A la mañana siguiente Portilla permitió que ella y el doctor Kenner fueran en busca de sus hijos a la escena del fusilamiento bajo custodia. Primero visitaron las piras. Los soldados no se habían molestado en acumular el combustible suficiente para quemar adecuadamente los cadáveres y las hogueras se habían extinguido al cabo de unas pocas horas. Cuando llegaron los lobos estaban sacando cuerpos medio quemados de los montones. Los guardias les dispararon, pero había demasiados para disparar con eficacia y se mostraban audaces. Mary y el doctor Kenner ignoraron a los lobos e inspeccionaron la horrible maraña de miembros, observando atentamente cada una de las caras muertas y estupefactas. Algunos cuerpos estaban calcinados por el fuego y se habían abierto, y la grasa que había brotado de ellos se había coagulado alrededor de la base de la pira. Los lobos se acercaban sigilosamente y la lamían del suelo.

No encontró a Terrell y Kenner tampoco halló a ninguno de sus hijos. Por la tarde inspeccionaron los hinchados cadáveres rosados que yacían en los campos y los bordes del camino. Sus rostros estaban tan hinchados que era difícil distinguir los rasgos de un hombre de los de otro. Mary contuvo el aliento para protegerse del olor pero atravesó los campos de cadáveres con una resolución inquebrantable. Los moscardones se posaban en los cuerpos y describían espirales densas como la ceniza en el aire.

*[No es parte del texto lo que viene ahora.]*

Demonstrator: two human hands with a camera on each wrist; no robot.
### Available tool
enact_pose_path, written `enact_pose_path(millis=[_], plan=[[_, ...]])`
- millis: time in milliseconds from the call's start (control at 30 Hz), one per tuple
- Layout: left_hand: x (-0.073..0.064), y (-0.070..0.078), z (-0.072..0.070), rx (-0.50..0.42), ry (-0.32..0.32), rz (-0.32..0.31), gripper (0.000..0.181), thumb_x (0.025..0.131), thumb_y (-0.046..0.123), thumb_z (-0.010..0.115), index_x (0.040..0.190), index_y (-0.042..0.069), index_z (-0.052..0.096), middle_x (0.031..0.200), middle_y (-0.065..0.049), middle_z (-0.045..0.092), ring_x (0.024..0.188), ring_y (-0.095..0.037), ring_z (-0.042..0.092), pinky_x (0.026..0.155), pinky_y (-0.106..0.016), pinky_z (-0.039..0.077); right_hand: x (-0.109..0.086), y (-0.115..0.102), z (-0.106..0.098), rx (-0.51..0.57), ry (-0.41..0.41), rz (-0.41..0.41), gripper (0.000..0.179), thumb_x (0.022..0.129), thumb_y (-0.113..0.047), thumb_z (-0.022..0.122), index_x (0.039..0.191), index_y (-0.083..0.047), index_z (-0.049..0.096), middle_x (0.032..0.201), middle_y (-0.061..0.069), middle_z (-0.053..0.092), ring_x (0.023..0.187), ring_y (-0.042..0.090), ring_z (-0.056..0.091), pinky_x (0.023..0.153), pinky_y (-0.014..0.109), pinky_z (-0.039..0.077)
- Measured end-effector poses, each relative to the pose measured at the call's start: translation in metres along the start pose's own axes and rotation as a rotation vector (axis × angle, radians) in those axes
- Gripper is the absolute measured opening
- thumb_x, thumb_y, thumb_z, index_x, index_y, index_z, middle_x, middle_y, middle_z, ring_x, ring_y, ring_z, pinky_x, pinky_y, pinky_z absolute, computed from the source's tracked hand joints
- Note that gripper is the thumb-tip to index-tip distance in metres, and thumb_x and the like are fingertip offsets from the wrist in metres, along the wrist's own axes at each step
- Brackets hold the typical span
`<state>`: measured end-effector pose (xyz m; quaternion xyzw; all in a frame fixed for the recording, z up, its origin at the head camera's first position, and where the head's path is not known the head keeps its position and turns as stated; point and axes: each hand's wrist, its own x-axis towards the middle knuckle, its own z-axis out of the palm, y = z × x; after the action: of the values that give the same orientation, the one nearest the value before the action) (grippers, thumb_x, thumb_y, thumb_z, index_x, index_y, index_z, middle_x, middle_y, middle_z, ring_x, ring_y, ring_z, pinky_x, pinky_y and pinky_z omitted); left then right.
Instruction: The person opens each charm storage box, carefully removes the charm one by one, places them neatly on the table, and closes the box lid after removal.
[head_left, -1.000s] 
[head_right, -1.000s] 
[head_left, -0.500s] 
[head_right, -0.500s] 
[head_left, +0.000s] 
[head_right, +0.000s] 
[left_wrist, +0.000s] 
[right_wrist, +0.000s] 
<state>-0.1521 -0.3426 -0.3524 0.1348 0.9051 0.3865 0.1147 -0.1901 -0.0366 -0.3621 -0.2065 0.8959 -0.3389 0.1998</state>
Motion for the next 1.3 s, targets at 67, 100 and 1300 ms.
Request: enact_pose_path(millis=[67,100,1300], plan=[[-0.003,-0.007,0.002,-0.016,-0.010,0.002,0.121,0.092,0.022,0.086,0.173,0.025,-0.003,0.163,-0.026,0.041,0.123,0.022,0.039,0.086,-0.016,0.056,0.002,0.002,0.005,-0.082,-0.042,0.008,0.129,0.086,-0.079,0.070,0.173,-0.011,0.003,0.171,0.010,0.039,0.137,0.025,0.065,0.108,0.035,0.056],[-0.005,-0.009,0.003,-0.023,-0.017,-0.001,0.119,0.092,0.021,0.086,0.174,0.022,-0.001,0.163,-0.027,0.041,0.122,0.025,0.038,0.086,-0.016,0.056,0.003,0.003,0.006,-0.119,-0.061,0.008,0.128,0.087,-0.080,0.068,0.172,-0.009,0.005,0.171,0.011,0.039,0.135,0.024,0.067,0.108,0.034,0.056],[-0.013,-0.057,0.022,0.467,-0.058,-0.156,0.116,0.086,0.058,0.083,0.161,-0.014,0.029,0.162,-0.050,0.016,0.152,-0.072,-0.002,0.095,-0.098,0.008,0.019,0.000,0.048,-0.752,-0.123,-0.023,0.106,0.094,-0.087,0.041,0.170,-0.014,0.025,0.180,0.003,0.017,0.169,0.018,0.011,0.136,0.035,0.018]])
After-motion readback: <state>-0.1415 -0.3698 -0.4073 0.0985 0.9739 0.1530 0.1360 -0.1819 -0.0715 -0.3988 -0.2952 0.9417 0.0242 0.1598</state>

A media tarde oyó que Kenner exhalaba un jadeo y se desplomaba de rodillas. Acudió corriendo a su lado y le rodeó los hombros con los brazos mientras él contemplaba el cuerpo de un joven al que le habían volado la sien.

—Ese era Miles —dijo cuando pudo articular palabra—. No sé dónde está Toby.

Los guardias se conmovieron ante el sufrimiento de Kenner y le pidieron que se apartara mientras ellos mismos envolvían el cuerpo con una manta y trasladaban el peso putrefacto y cimbreante a un carro.

Buscaron a Terrell y el otro hijo de Kenner, no sólo entre los montones comunales de los muertos sino a lo largo de las orillas del río, donde los hombres habían sido tiroteados o alanceados en sus desordenados intentos de fuga. Al anochecer no quedaban más cadáveres que inspeccionar y volvieron andando al presidio. A sus espaldas descendieron los moscardones y los lobos salieron trotando de los árboles.

Mary se quedó una semana en Goliad, ayudando a Kenner, Shackleford y el resto de los médicos que atendían a los heridos mejicanos en el hospital. Cada día Portilla le daba permiso para volver a buscar el cuerpo de su hijo y recorría en la mula las orillas del río de un extremo a otro durante una distancia considerable hasta las praderas. Encontró media docena de cadáveres más, pero ninguno era el de Terrell.

—Señora Mott —le dijo al fin Portilla—, ¿quiere hacer el favor de volver a casa?